I walk a bit further and see another homeless man sleeping on the sidewalk.
a bit further I'm wondering if I'm going the right way when I see the 99 shop sign. Yay! I'm not completely lost!

Okay,turn left here and then make another left......... but... when?
I try the first street and don't recognize anything familiar... Japan looks a lot different at night.
I'm starting to doubt if I'm in the right place or not now... I backtrack to the 99 shop and try taking a left at the second road... nope nothing familiar. Uh oh... Rich is in trouble.

I walk back and forth down the main road using the drunken old man sleeping on the bench as waypoint 1 and homeless man sleeping on the sidewalk as waypoint 2.
I start using processes of elimination now walking up and down the main road taking lefts at random roads. Was I sure that I had to take a left?

I change my technique and start taking rights now. Still nothing familiar.
The only thing I have with me are my rental papers with the address of my place on it and a card to "Samurai Cafe" which has a tiny map on the back.
I remember Hiromi showing it to me and saying that the place I'm staying at is 'somewhere' over here which is not on the tiny map on the back of the card.

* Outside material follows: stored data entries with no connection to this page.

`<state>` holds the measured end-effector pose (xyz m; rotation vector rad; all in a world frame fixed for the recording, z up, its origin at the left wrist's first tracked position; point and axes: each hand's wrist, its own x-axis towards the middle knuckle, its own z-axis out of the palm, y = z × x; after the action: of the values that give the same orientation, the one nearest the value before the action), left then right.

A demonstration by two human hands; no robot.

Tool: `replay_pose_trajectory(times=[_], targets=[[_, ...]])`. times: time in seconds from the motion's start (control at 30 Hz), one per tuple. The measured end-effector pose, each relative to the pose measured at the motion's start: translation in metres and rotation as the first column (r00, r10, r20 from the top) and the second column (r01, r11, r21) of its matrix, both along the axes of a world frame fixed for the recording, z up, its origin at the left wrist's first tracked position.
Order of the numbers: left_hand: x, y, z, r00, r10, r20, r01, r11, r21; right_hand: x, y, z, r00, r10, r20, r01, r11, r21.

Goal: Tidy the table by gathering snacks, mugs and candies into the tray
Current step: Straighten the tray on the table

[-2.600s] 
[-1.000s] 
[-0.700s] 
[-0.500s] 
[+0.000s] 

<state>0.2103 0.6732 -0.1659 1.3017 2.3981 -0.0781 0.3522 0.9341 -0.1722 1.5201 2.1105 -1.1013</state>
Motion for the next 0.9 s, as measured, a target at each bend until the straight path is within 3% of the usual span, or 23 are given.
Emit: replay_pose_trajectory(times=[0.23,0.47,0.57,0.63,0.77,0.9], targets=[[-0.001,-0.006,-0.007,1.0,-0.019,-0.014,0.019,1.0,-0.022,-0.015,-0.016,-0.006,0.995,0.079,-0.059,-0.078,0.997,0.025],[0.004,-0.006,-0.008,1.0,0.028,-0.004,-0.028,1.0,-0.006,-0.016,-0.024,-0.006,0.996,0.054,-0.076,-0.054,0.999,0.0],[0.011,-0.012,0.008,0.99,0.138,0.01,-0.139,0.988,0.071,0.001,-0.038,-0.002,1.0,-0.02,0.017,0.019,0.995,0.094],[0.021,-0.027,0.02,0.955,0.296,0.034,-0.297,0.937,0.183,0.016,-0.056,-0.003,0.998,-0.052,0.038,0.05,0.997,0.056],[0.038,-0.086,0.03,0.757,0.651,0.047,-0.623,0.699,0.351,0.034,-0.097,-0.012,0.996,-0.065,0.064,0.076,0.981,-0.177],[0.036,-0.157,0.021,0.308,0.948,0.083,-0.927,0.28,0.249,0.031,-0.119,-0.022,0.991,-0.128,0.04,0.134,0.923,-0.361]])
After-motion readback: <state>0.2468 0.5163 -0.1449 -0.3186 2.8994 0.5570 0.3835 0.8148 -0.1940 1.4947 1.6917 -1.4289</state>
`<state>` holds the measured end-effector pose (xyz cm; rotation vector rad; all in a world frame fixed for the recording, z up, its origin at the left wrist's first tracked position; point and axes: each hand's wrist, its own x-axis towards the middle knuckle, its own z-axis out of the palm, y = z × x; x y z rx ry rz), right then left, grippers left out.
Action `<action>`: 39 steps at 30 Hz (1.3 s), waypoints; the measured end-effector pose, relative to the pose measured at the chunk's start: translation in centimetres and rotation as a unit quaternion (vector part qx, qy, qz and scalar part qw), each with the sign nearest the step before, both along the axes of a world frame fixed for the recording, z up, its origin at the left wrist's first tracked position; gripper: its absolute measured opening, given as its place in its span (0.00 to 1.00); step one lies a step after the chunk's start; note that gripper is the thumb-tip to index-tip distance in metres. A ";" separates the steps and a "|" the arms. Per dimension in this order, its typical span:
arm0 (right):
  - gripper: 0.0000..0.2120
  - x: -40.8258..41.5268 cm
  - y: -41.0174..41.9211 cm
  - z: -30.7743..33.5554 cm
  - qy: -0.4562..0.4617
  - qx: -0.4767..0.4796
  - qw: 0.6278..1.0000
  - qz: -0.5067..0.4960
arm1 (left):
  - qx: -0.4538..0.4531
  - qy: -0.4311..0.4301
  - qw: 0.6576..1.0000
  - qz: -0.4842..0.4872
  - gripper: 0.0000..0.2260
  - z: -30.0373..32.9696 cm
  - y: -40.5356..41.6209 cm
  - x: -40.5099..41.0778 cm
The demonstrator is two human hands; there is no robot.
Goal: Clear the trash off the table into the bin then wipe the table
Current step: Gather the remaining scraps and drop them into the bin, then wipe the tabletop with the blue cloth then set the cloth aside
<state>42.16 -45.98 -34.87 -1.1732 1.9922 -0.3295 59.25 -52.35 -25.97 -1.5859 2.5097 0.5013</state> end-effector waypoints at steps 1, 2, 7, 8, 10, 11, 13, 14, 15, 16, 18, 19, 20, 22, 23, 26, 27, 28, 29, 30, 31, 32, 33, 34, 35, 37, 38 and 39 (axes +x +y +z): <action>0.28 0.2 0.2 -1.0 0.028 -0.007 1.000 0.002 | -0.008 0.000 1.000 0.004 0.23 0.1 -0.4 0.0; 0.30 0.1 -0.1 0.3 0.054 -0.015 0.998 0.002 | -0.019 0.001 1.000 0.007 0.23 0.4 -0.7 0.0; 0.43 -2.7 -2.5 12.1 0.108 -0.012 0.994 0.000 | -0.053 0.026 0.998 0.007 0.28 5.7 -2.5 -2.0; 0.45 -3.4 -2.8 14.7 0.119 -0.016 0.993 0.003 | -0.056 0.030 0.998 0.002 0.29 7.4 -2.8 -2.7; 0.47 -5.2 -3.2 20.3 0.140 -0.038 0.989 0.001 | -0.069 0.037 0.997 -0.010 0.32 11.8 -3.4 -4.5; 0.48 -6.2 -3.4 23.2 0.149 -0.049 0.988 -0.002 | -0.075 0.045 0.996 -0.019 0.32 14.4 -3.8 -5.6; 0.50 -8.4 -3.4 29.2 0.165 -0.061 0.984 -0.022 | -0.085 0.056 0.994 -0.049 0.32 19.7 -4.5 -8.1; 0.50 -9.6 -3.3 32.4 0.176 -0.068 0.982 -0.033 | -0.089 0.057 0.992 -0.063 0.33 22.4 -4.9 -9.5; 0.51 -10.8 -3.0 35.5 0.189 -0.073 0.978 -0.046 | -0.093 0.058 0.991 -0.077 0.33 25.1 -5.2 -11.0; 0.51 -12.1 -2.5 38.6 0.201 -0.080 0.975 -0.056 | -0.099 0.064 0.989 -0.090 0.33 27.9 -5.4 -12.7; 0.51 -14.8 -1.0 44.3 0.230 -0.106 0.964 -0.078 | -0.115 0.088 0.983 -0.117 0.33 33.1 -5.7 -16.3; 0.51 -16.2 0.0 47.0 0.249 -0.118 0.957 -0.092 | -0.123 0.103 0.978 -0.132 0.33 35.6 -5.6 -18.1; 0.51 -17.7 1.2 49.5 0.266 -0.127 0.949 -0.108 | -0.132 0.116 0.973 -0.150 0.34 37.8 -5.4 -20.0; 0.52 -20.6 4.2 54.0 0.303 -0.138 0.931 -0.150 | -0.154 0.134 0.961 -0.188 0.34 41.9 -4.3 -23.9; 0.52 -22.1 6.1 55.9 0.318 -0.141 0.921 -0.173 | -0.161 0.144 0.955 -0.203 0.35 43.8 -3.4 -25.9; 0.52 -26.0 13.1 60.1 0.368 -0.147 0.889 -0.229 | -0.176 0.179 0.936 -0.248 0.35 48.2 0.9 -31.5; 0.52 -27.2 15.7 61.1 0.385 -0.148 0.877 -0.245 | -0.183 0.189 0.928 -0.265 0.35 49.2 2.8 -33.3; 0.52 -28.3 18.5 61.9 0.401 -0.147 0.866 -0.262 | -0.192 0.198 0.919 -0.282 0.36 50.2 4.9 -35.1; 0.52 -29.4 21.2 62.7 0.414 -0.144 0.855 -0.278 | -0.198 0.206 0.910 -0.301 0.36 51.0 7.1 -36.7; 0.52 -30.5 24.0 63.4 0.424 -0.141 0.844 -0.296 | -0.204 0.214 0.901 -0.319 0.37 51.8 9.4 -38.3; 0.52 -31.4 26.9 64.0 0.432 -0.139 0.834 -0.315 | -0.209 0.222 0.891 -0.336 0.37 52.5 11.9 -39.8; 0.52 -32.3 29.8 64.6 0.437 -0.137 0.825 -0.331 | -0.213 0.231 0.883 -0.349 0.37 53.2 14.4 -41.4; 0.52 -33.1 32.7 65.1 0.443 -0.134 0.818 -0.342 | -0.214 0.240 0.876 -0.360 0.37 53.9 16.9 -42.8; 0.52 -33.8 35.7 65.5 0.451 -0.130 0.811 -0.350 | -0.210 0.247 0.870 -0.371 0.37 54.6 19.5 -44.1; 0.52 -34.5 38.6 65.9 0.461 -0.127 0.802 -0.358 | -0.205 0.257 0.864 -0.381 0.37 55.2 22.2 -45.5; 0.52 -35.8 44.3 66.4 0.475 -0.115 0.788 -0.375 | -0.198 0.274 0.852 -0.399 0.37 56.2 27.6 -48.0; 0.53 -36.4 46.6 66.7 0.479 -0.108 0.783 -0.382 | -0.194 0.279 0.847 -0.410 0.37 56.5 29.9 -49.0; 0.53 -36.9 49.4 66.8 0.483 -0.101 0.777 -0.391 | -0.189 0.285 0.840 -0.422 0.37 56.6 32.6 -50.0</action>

By now I must have gone by waypoint 1 and 2 a dozen times. I'm using the 99 shop as another waypoint called 'Your place is somewhere close to here waypoint'.
I end up going up and down the roads I've already gone by looking at both sides this time. Maybe my place was on the right side instead of the left side of the street.
I'm also trying to not go too far in as to not get completely lost. I keep track of where waypoint 1, 2, the 99 shop and where the main road is.

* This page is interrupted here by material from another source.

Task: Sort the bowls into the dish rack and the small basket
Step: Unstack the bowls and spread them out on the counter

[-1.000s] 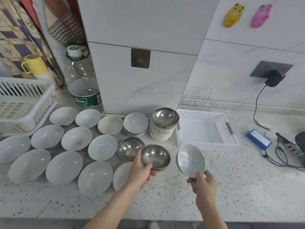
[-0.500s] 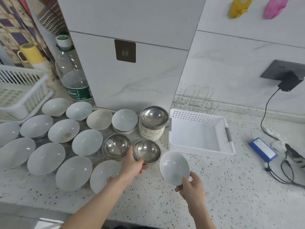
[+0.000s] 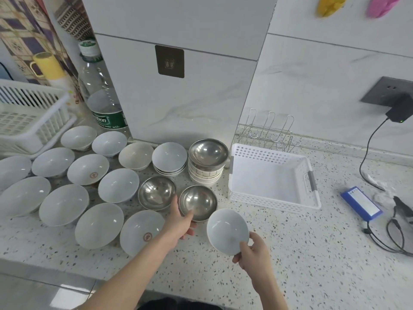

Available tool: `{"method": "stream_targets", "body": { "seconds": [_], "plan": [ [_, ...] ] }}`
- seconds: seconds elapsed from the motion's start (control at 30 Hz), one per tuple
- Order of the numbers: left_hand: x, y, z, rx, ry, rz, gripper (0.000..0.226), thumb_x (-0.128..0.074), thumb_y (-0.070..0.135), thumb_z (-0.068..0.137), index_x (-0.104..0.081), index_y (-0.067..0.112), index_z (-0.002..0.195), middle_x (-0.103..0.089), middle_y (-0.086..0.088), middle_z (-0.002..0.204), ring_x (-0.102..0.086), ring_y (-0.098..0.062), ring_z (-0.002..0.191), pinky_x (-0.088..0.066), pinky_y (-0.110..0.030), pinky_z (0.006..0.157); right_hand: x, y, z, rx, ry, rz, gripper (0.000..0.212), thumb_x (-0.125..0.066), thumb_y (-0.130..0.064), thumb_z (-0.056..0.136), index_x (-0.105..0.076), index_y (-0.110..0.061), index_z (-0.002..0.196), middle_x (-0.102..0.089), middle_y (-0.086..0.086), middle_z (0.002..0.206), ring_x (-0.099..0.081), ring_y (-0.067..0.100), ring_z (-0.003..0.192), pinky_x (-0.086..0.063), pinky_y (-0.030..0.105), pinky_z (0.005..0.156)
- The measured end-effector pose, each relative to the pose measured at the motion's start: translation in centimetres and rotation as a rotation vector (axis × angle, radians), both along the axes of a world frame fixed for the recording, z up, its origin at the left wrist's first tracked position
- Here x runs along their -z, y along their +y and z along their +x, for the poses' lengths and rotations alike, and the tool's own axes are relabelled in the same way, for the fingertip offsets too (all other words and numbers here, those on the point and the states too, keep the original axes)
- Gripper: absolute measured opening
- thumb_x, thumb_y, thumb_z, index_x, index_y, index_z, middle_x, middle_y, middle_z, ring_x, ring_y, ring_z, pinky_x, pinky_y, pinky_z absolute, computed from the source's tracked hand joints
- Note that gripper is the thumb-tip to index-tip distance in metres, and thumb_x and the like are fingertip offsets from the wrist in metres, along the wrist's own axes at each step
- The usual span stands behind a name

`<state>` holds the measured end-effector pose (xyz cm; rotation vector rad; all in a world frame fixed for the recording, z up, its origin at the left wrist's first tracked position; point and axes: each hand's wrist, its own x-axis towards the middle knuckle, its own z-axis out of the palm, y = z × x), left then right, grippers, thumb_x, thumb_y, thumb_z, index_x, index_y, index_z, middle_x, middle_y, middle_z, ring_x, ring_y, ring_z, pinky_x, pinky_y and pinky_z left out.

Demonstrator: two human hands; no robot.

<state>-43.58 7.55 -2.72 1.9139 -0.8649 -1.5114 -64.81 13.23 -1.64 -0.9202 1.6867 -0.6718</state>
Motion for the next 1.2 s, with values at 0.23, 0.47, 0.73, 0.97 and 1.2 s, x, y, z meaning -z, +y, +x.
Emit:
{"method": "stream_targets", "body": {
  "seconds": [0.23, 0.47, 0.73, 0.97, 1.2],
  "plan": [
    [-0.7, 1.3, 1.1, -0.012, 0.085, 0.006, 0.075, -0.048, 0.028, 0.102, 0.004, 0.045, 0.154, -0.065, -0.007, 0.107, -0.068, -0.015, 0.051, -0.038, -0.023, 0.04, 0.6, 0.4, 0.6, -0.141, 0.024, 0.044, 0.032, -0.043, -0.009, 0.092, -0.051, -0.018, 0.122, -0.064, 0.008, 0.051, -0.044, 0.009, 0.038, -0.037, 0.022, 0.041],
    [-1.0, 4.3, 3.8, 0.068, -0.163, -0.075, 0.026, -0.051, 0.033, 0.098, -0.053, 0.028, 0.124, -0.074, 0.007, 0.089, -0.054, -0.004, 0.045, -0.048, -0.025, 0.056, 0.9, 0.8, 2.8, -0.331, 0.055, 0.056, 0.033, -0.042, -0.01, 0.09, -0.05, -0.02, 0.12, -0.065, 0.006, 0.051, -0.048, 0.009, 0.041, -0.039, 0.024, 0.044],
    [-0.7, 6.6, 5.3, 0.124, -0.389, -0.125, 0.012, -0.069, 0.037, 0.086, -0.062, 0.031, 0.094, -0.07, 0.004, 0.07, -0.066, -0.007, 0.067, -0.045, -0.023, 0.058, 0.7, 0.9, 5.5, -0.423, 0.066, 0.038, 0.031, -0.041, -0.011, 0.091, -0.046, -0.023, 0.119, -0.068, 0.004, 0.06, -0.052, 0.001, 0.039, -0.039, 0.02, 0.043],
    [-0.3, 7.2, 6.4, 0.121, -0.494, -0.095, 0.02, -0.071, 0.039, 0.085, -0.056, 0.03, 0.096, -0.062, 0.011, 0.086, -0.061, -0.005, 0.071, -0.04, -0.019, 0.053, 0.9, 0.9, 6.5, -0.426, 0.072, 0.037, 0.029, -0.041, -0.01, 0.093, -0.04, -0.027, 0.117, -0.069, 0.005, 0.064, -0.054, 0.0, 0.04, -0.039, 0.016, 0.041],
    [0.1, 6.9, 7.2, 0.078, -0.473, -0.076, 0.009, -0.065, 0.031, 0.087, -0.059, 0.028, 0.093, -0.066, 0.005, 0.084, -0.063, -0.007, 0.073, -0.04, -0.02, 0.053, 1.4, 1.1, 6.7, -0.444, 0.097, 0.05, 0.034, -0.039, -0.012, 0.095, -0.04, -0.023, 0.127, -0.07, 0.005, 0.06, -0.052, 0.001, 0.04, -0.041, 0.019, 0.044]
  ]
}}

After 2 hours of wandering, I decide to throw in the towel. On the back of the samurai cafe card, there's a police box close to the station.
This is my matrix. Light my darkest hour.

On my way back towards the station, I'm stopped at a light and I happen to see a policeman on a bicycle. Time to see if 3 years of studying japanese paid off.

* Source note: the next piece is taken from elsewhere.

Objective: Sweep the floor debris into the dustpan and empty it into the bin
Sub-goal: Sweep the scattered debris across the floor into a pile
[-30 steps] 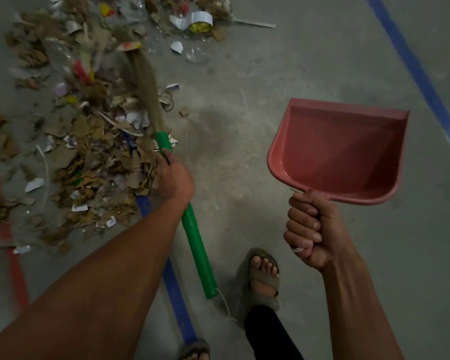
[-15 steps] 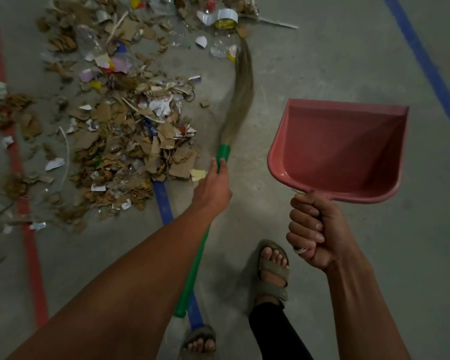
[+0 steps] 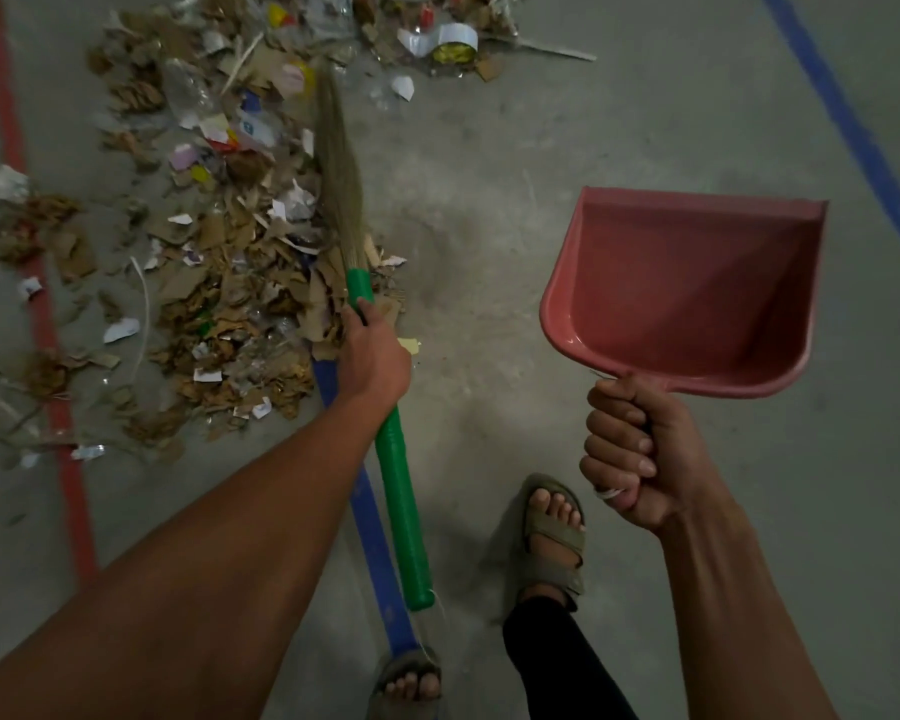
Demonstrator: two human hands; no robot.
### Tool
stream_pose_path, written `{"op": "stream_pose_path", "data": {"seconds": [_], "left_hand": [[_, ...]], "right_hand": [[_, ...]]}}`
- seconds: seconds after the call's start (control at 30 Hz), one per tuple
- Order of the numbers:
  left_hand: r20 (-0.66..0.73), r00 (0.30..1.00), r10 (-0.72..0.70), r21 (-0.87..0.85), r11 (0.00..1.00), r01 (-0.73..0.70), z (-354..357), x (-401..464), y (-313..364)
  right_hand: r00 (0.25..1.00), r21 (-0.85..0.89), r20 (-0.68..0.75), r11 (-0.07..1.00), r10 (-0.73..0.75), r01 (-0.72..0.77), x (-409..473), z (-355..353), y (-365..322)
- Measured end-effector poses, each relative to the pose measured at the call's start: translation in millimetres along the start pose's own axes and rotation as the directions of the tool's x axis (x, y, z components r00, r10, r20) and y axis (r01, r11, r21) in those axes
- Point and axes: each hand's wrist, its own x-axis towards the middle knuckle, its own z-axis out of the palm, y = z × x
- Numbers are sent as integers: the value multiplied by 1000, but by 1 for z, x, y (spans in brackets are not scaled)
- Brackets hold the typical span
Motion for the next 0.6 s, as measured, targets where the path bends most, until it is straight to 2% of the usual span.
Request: {"op": "stream_pose_path", "data": {"seconds": [0.1, 0.2, 0.4, 0.47, 0.53, 0.6], "left_hand": [[-20, 994, 103, 9, 995, -103, 6, -15, 17], [12, 963, 270, 28, 962, -270, 19, -32, 42], [206, 843, 496, 143, 837, -528, 48, -46, 90], [285, 826, 487, 187, 817, -546, 57, -45, 95], [345, 844, 410, 200, 847, -493, 61, -37, 91], [340, 880, 332, 178, 896, -406, 60, -27, 78]], "right_hand": [[1000, 4, 6, 1000, -21, 21, -1, 0, -8], [999, 24, -1, 999, -40, 40, -4, -5, -17], [997, 35, -50, 997, -64, 66, -6, -14, -24], [997, 36, -45, 998, -58, 60, -5, -16, -24], [998, 34, -37, 998, -50, 51, -4, -17, -25], [998, 30, -33, 998, -46, 47, -3, -18, -24]]}}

<Excuse me. I'm lost. Do you know where here is?> I say, while pointing to the address written on my papers.
The policeman is already looking at a map. He's preoccupied and tells me to wait a little.
After he's done looking for whatever it is he was looking for, he tells me to go down 3 streets and then make a right. I thank him and he swiftly jets down the road on his bike.

My hero...

I walk down the street and pay close attention to how many streets I cross.
1... 2... 3... Okay right here. I walk for a bit and then see the only familiar place I know in Japan.
I remember the keycode to get in. I punch it in and the door makes the most welcoming creaking noise I've heard.

<Tadaima!> I'm home!

2 comments:

mumu said...

I didn't know purikura meant Print Club..

But you CAN edit the purikura pics in Canada and shit..

Tinygrasshopper said...

You have to see these ones to believe it though.
The amount of options and just the way it was set up was crazy XD

Maybe they import some of these to Canada but it was the first time seeing such an elaborate one like this one.